To do. Print out the full listing exactly as it reads.

Data excerpt.

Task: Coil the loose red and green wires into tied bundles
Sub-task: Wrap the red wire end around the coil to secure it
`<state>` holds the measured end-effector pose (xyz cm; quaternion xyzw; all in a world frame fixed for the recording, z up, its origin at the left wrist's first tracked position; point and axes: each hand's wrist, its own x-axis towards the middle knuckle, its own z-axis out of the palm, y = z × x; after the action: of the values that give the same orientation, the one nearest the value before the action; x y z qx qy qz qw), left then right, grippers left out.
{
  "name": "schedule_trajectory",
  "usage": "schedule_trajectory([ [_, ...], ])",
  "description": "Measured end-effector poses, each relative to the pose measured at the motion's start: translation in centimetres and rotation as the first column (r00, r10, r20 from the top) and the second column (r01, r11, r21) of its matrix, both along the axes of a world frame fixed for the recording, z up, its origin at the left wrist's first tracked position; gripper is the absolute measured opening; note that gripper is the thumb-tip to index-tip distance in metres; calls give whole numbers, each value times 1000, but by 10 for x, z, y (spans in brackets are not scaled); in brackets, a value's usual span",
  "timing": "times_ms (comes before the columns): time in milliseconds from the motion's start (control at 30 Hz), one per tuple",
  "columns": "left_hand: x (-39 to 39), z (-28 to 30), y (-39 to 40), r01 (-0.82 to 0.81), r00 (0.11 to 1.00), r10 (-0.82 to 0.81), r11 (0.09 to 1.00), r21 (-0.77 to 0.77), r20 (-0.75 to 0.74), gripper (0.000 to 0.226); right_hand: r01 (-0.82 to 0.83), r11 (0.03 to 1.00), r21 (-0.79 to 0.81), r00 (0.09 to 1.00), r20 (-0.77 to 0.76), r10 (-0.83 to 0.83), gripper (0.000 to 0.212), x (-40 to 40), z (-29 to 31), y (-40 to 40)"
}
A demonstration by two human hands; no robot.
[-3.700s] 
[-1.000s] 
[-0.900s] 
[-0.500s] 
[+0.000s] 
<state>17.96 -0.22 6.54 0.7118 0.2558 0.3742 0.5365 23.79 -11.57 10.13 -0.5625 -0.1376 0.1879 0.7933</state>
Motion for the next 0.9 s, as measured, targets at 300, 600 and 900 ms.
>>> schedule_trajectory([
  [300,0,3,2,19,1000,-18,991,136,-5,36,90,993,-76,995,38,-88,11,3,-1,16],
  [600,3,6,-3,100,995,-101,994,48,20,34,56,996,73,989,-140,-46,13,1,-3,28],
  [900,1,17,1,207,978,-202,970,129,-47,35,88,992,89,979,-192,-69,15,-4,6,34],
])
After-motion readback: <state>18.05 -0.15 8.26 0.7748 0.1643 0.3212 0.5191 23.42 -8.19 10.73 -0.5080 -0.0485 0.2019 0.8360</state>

Reply.
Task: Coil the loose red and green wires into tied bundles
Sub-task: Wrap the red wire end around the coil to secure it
`<state>` holds the measured end-effector pose (xyz cm; quaternion xyzw; all in a world frame fixed for the recording, z up, its origin at the left wrist's first tracked position; point and axes: each hand's wrist, its own x-axis towards the middle knuckle, its own z-axis out of the palm, y = z × x; after the action: of the values that give the same orientation, the one nearest the value before the action; x y z qx qy qz qw), left then right, grippers left out.
{
  "name": "schedule_trajectory",
  "usage": "schedule_trajectory([ [_, ...], ])",
  "description": "Measured end-effector poses, each relative to the pose measured at the motion's start: translation in centimetres and rotation as the first column (r00, r10, r20 from the top) and the second column (r01, r11, r21) of its matrix, both along the axes of a world frame fixed for the recording, z up, its origin at the left wrist's first tracked position; gripper is the absolute measured opening; note that gripper is the thumb-tip to index-tip distance in metres; calls give whole numbers, each value times 1000, but by 10 for x, z, y (spans in brackets are not scaled); in brackets, a value's usual span",
  "timing": "times_ms (comes before the columns): time in milliseconds from the motion's start (control at 30 Hz), one per tuple",
  "columns": "left_hand: x (-39 to 39), z (-28 to 30), y (-39 to 40), r01 (-0.82 to 0.81), r00 (0.11 to 1.00), r10 (-0.82 to 0.81), r11 (0.09 to 1.00), r21 (-0.77 to 0.77), r20 (-0.75 to 0.74), gripper (0.000 to 0.226); right_hand: r01 (-0.82 to 0.83), r11 (0.03 to 1.00), r21 (-0.79 to 0.81), r00 (0.09 to 1.00), r20 (-0.77 to 0.76), r10 (-0.83 to 0.83), gripper (0.000 to 0.212), x (-40 to 40), z (-29 to 31), y (-40 to 40)"
}
A demonstration by two human hands; no robot.
[-3.700s] 
[-1.000s] 
[-0.900s] 
[-0.500s] 
[+0.000s] 
<state>17.96 -0.22 6.54 0.7118 0.2558 0.3742 0.5365 23.79 -11.57 10.13 -0.5625 -0.1376 0.1879 0.7933</state>
Motion for the next 0.9 s, as measured, targets at 300, 600 and 900 ms.
>>> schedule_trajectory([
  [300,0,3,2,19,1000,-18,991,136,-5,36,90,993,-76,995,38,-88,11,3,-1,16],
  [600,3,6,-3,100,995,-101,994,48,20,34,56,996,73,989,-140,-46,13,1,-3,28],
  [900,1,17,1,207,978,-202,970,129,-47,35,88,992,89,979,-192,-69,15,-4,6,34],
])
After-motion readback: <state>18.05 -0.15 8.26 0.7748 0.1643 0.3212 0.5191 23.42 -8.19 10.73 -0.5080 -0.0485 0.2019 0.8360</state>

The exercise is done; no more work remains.